I feel ya. I absolutely HATE spiders. I once got bitten 3 times by a brown recluse. Evil creatures......


----------



## lienluu (Jun 27, 2006)

Heather said:


> Nice pics, I like the frogs but I HATE the millipede-like thing. Those things are my worst nightmare - they totally creep me out!!



They go in your ear and do mean things. All insects do that. :sob:


----------



## adiaphane (Jun 27, 2006)

lienluu said:


> They go in your ear and do mean things. All insects do that. :sob:


You sound like my boyfriend. He's terrified of insects, escpecially those huge milipede things you guys get in NYC. People use to throw bugs at him in school, when he was in Russia (Don't tell him I told you!). And then he moved to NYC, and saw how huge those cockroaches and milipedes were, and now can't go anywhere near them.


----------



## Heather (Jun 27, 2006)

lienluu said:


> They go in your ear and do mean things. All insects do that. :sob:



Hey! Cut that out!
You are preying on my hate of centipedes!

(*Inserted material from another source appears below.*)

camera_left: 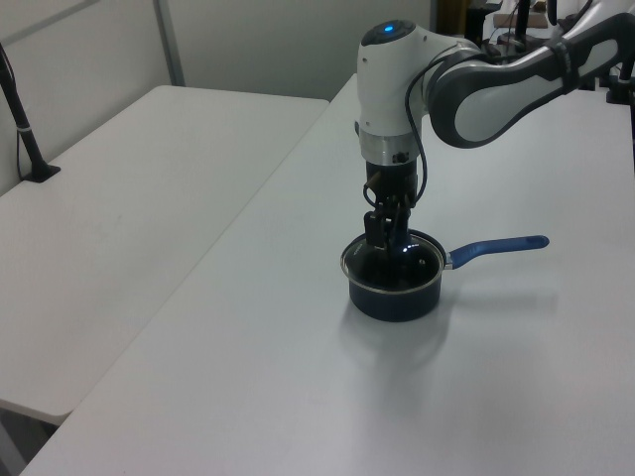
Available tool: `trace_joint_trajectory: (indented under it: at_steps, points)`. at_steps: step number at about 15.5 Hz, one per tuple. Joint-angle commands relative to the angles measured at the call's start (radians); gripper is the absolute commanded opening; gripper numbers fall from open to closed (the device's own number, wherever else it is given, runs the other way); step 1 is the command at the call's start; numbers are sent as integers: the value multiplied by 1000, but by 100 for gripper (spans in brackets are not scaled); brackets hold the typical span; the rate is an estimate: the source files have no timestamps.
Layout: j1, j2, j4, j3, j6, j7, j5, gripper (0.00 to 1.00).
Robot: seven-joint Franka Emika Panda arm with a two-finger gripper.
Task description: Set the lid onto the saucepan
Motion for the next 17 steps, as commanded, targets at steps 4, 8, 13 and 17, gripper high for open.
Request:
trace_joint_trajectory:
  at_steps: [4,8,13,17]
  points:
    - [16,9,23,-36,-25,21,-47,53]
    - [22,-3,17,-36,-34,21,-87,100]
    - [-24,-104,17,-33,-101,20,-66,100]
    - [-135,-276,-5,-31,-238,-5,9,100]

No fair!!  

There has been entirely toooo much bug talk around here lately. Blech!


----------



## Marco (Jun 28, 2006)

adiaphane said:


> And then he moved to NYC, and saw how huge those cockroaches and milipedes were, and now can't go anywhere near them.



Ah NYC!

I've never seen huge cockroaches and millipedes there though. But there are sure a lot of rats in the subway. Stare at the tracks for at least 5 minutes and you're gauranteed to see them scurry around. Other than that Manhattan, what I believe most people in New York City call "the city" (weird thing is theres 4 other boroughs in NYC and friends that I have in the other boroughs all call Manhattan "the city"), is great. The variety of culture is immense. 

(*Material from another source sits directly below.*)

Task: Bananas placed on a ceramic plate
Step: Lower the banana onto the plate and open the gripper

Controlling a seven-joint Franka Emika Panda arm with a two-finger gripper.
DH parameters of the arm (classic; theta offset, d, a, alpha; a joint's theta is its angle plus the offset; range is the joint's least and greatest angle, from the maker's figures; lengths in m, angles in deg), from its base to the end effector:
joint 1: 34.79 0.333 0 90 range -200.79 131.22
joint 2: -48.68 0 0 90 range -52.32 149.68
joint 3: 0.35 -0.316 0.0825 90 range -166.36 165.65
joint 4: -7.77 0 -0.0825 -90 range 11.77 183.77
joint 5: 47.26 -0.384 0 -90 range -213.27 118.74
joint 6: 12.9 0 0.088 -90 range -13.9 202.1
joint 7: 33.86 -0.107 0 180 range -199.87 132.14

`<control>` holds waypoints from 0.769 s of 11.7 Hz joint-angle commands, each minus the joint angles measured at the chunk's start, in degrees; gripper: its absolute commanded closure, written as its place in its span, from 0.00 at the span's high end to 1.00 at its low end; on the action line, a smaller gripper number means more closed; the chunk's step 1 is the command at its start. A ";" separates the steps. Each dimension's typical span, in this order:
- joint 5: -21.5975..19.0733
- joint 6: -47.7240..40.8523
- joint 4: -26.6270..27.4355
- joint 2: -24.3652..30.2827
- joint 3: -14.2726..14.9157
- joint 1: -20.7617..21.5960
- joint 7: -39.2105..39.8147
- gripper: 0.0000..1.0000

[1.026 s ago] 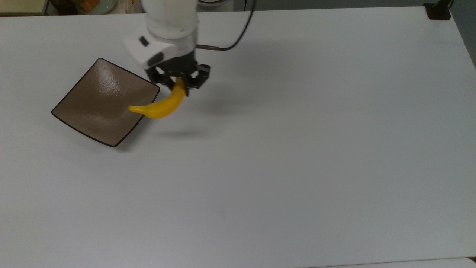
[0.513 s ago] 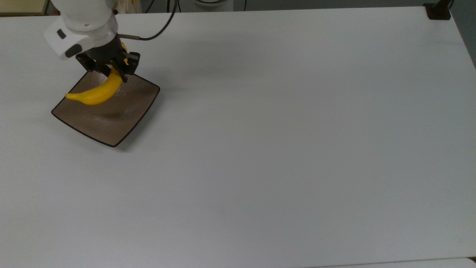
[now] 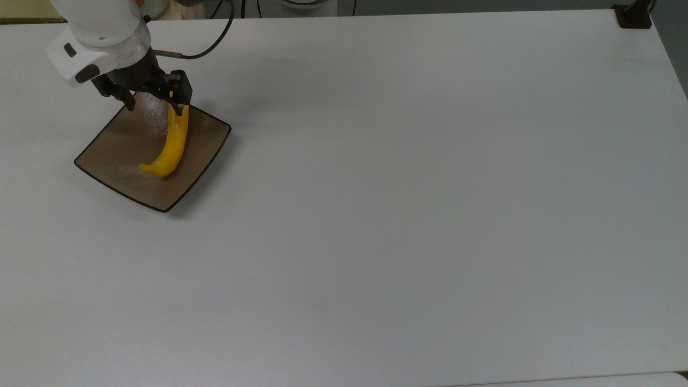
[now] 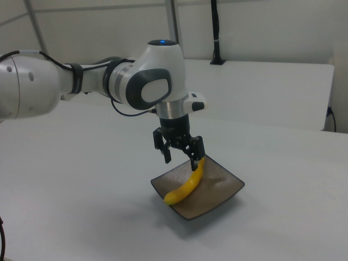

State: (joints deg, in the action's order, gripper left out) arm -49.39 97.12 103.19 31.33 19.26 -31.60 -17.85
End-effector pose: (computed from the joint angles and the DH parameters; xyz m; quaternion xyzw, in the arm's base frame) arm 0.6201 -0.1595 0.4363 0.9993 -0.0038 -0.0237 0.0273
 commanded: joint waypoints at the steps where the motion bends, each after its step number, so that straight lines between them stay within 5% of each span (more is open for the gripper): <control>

I just pulled another ADHD back to the cockroaches.

I've seen huge flying cockroaches in the Philippines though they were nasty. They get bigger as you get farther away from the developed areas. Yuck!


----------



## adiaphane (Jun 28, 2006)

Yeah, he's from Brooklyn... that's where I saw the milipede.


----------



## likespaphs (Jun 29, 2006)

Wogga said:


> nooottt as far as i know. ....



i disagree.
they're both spiders and so they have at least one common ancestor, probably, thus, at least in my world, practically kissing cousins.


----------



## Wogga (Jun 29, 2006)

i meant theyre not likely the same genus or level of venomosity. of course theyre all related.


----------